Quatro rabinos costumavam discutir teologia juntos e três estavam sempre de acordo contra o quarto. Um dia, depois de perder por três contra um uma vez mais, o rabino que ficava sempre excluído decidiu apelar a uma autoridade mais alta. 


    - Ó, Deus – exclamou. – No fundo, sei que estou certo e que eles estão errados! Por favor, dá-me um sinal para lhes provar que estou certo!
    Estava um dia lindo e soalheiro. No momento em que o rabino terminou a sua prece, uma nuvem de tempestade deslizou no céu por cima dos quatro rabinos. Ouviu-se um trovão e a nuvem dissolveu-se.
    - Um sinal de Deus! Estão a ver, eu tenho razão, eu sabia!
    Mas os outros três discordaram e referiram que é frequente formarem-se nuvens em dias quentes.
    Assim, o rabino rezou de novo.
    - Ó, Deus, preciso de um sinal maior para mostrar que tenho razão e eles estão errados.
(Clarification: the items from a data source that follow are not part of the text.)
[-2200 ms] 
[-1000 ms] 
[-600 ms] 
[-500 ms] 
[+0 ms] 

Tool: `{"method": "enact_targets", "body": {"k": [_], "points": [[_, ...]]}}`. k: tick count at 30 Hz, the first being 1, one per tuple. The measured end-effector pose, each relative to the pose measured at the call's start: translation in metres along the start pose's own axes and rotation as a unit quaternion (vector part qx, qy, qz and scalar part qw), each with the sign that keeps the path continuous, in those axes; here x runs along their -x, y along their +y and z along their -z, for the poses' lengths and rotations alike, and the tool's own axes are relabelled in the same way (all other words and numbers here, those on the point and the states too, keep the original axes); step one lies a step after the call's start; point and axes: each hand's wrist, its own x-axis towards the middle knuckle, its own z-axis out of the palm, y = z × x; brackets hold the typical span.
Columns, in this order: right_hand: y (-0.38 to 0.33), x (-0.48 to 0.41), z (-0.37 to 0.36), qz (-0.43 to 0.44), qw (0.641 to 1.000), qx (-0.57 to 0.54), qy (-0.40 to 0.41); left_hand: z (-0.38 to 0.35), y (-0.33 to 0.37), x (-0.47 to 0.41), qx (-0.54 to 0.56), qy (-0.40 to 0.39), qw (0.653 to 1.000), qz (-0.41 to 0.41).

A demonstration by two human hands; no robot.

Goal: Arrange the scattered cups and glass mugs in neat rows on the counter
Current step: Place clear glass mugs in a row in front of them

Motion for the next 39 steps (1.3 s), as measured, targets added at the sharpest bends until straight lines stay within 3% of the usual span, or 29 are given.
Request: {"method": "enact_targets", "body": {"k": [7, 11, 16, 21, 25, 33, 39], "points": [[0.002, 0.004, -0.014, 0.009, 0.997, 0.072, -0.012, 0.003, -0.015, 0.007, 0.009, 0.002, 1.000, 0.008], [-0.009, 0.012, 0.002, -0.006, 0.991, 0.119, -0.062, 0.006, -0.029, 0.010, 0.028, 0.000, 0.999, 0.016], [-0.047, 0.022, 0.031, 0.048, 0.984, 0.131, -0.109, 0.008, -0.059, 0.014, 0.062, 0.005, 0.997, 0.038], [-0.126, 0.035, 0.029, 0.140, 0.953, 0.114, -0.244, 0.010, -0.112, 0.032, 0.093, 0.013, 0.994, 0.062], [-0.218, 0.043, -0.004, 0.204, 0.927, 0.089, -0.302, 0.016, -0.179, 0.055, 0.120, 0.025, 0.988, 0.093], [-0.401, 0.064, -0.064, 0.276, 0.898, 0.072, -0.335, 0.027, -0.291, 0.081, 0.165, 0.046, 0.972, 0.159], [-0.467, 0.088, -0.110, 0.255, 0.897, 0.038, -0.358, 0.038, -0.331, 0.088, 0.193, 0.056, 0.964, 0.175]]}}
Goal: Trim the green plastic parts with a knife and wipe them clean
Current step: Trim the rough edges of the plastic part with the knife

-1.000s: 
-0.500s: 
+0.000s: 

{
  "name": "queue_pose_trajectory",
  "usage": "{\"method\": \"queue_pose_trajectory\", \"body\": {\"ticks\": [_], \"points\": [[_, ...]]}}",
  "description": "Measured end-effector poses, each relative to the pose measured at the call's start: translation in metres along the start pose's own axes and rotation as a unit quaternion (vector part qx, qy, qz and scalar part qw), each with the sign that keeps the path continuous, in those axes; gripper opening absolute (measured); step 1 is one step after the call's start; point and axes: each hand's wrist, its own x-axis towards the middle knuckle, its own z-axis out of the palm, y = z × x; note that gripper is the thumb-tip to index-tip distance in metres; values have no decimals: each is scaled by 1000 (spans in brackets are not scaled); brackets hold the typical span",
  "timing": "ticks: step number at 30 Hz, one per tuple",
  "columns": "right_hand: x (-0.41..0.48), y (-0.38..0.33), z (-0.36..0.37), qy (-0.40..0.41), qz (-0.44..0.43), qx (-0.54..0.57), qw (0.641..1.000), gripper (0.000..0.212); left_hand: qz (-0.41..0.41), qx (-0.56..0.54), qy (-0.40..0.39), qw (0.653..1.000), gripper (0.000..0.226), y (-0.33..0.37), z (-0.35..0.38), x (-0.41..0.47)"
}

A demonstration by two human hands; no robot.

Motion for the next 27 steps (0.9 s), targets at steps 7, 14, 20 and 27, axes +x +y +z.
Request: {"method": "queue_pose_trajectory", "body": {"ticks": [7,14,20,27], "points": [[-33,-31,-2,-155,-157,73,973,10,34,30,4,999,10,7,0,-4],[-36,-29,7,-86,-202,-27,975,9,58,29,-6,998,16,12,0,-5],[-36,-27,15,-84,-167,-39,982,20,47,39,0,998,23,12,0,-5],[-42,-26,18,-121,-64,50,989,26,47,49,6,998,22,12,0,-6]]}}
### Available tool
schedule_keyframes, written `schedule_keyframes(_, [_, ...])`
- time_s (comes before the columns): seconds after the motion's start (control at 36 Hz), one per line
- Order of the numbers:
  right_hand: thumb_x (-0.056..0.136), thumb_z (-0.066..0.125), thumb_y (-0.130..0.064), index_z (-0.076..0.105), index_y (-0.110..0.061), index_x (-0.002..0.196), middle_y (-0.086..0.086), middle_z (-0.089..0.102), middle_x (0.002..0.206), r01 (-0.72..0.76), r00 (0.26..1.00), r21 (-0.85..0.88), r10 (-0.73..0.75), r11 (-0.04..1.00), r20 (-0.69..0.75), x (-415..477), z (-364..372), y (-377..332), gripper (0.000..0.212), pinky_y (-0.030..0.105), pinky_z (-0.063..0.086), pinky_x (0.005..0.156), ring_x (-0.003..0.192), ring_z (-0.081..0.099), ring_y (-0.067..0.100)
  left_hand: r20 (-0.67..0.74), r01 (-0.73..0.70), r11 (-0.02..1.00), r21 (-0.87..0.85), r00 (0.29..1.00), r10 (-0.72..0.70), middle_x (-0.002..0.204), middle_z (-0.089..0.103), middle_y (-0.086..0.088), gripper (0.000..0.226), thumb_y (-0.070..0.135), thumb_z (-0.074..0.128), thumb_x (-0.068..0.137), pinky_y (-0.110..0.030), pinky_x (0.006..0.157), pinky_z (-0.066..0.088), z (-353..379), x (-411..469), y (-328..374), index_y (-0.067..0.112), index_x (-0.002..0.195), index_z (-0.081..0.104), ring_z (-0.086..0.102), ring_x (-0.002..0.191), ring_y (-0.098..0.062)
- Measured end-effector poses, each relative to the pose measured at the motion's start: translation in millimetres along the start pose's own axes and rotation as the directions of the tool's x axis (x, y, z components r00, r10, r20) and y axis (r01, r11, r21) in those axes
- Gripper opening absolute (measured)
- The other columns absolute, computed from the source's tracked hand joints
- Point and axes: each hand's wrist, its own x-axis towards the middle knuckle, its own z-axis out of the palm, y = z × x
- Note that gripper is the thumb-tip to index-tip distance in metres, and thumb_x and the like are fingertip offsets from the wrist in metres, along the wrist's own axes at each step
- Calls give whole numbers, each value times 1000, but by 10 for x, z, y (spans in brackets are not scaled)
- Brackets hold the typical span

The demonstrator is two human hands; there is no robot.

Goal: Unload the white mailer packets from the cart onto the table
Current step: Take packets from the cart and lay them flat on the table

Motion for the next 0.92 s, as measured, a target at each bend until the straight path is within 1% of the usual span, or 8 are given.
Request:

Por isso, por favor, Deus, dá-me um sinal maior!
    Desta vez surgiram quatro nuvens de tempestade que se juntaram para formar uma grande nuvem, e um raio atingiu uma árvore numa encosta próxima.
    - Eu disse-vos que tinha razão! – exclamou o rabino, mas os amigos insistiram que não tinha acontecido nada que não pudesse ser explicado por causas naturais.
    O rabino estava a preparar-se para pedir um sinal muito, muito grande, mas no momento em que disse «Ó Deus…», o céu ficou completamente preto, a terra tremeu e uma voz profunda e tonitruante disse:

    - EEEELLLLEEE TEEEMM RAAAAAZÃO !

    O rabino colocou as mãos nas ancas, voltou-se para os outros três e disse:
    - Então?
    - Então – disse um dos rabinos, encolhendo os ombros -, agora são três contra dois.